Common viruses could cause childhood diabetes

fer's profile photo   03/09/2009 12:22 p.m.

  
fer
03/09/2009 12:22 p.m.

Common viruses could cause child diabetes
two investigations published on Thursday provided evidence that common viruses could cause childhood diabetes, which would pave the way to develop possible vaccines against this disease, researchers indicated.

A team showed that enterovirus, which normally cause colds, vomiting or diarrhea, were frequently found in the pancreas of dead young people recently due to type 1 diabetes, but not in healthy samples.

This suggests that a virus could unleash the disease in genetically predisposed children to diabetes, which affects about 440,000 people around the world, said Alan Foulis, of the Royal Infirmary of Glasgow, who worked on one of the studies.

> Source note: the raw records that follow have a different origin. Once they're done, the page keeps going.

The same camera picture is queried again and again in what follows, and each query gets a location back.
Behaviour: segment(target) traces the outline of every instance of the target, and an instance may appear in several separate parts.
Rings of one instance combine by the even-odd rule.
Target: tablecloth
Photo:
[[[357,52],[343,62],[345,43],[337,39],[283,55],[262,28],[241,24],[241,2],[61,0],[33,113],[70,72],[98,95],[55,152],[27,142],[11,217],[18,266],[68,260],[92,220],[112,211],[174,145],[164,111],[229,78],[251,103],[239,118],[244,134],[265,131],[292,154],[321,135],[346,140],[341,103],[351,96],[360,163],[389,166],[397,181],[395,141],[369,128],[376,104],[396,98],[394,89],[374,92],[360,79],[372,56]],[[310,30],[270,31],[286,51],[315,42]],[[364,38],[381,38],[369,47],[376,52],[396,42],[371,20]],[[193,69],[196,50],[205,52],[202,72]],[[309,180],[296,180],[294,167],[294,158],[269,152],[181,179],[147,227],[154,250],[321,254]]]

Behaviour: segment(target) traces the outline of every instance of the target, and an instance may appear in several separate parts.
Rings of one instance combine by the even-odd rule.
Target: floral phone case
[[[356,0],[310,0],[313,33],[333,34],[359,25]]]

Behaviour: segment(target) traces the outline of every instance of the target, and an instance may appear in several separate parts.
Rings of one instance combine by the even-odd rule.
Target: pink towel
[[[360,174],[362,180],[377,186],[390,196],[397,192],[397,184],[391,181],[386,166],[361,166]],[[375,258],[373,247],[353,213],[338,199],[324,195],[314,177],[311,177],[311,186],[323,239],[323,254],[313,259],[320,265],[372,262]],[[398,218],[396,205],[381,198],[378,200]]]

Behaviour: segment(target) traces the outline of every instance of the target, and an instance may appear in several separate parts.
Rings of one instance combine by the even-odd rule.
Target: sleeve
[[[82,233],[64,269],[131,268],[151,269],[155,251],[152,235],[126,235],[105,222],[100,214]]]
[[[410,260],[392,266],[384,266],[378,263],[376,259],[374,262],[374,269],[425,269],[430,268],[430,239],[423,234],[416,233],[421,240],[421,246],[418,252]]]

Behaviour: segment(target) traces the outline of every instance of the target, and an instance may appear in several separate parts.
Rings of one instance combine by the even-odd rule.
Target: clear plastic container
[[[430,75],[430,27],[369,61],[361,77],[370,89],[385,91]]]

"The story that arises is that there is a viral infection that precedes the appearance of autoimmunity," said the expert in a press conference."There is the idea that we are observing the culprit."

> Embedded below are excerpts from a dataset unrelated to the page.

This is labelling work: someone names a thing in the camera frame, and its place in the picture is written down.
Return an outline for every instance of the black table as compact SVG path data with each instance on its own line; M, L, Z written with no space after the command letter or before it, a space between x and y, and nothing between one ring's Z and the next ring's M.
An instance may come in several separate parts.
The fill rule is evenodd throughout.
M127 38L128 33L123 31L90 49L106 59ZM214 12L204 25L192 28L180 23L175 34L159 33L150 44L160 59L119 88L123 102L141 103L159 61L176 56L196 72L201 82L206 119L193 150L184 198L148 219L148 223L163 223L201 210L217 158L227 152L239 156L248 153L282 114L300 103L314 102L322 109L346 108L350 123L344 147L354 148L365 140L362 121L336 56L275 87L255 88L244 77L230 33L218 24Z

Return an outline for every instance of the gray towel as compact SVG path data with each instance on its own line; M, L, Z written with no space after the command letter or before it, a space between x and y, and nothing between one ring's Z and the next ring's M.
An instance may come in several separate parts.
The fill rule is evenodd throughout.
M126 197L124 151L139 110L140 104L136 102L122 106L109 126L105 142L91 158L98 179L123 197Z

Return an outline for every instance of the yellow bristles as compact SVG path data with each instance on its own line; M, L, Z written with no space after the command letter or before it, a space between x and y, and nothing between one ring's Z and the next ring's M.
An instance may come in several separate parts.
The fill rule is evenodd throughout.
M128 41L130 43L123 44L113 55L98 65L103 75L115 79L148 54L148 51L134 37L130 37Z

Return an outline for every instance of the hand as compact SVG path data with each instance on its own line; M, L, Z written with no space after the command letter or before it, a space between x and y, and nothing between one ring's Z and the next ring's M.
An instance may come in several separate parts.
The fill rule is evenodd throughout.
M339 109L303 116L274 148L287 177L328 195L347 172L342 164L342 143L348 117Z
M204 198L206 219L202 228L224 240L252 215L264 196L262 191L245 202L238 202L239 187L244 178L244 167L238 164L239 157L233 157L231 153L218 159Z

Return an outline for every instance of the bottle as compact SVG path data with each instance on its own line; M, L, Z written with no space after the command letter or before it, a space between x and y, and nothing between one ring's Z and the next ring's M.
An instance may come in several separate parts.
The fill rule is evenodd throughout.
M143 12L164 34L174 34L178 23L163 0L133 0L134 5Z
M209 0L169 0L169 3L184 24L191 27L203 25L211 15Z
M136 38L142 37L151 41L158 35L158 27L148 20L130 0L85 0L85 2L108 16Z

Type 1 diabetes is caused by the destruction of beta cells of the pancreas, which produce the insulin necessary to regulate blood sugar levels.

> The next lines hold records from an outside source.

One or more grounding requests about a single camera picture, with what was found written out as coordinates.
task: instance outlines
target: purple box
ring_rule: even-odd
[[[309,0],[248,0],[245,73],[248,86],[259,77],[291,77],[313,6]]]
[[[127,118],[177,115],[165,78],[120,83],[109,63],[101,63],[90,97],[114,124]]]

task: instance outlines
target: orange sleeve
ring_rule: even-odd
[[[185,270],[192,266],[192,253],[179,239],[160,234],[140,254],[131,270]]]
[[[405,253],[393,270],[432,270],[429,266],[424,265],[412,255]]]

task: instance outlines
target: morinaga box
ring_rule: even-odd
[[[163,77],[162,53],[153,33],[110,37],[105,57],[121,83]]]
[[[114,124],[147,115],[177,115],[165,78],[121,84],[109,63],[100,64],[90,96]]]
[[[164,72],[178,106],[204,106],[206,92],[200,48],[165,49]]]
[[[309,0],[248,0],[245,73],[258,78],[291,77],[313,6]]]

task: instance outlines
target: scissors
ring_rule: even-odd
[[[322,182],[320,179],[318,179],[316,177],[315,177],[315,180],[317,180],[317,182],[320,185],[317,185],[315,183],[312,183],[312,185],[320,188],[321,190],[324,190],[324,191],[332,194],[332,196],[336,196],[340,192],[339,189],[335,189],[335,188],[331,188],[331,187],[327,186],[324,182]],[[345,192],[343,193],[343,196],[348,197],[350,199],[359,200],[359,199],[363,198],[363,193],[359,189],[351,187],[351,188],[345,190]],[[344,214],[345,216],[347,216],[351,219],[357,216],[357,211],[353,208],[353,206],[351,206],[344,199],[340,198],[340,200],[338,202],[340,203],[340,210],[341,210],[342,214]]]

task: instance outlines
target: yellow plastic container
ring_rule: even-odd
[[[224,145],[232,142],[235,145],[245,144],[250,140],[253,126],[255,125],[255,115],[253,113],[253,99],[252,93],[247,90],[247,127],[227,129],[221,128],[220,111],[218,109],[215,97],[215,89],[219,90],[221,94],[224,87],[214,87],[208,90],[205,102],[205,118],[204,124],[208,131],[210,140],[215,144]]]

This autoimmune disease is different from the most common way, called type 2 diabetes, which is closely related to obesity.

Genetics plays an important role in diabetes, but experts know that other factors, such as diet, are also important.Viruses have long been suspected of being a trigger, the team added.

Foulis and his colleagues examined 73 pancreatic samples of young people who had died from diabetes and found that 60 percent of the donated organs had tests of entire infection in beta cells.

Instead, they barely found beta cells infected with samples taken from 50 children without diabetes, the authors reported in the Diabetologia magazine.

The team also found a wide proportion of these infected cells in adults with type 2 diabetes, suggesting that viruses could also boost this form of the disease in some people.

mutations of a gene

A second study, from the University of Cambridge, found that rare mutations in a gene involved in the body's immune response reduced the risk of developing youth diabetes.

British experts observed 480 young people with type 1 diabetes and 480 healthy people to identify the gene and variants involved.

"We detected a specific gene, which acts as a warning report of viral infection," said John Todd, a researcher at the University of Cambridge who worked in the study, published in the Science magazine.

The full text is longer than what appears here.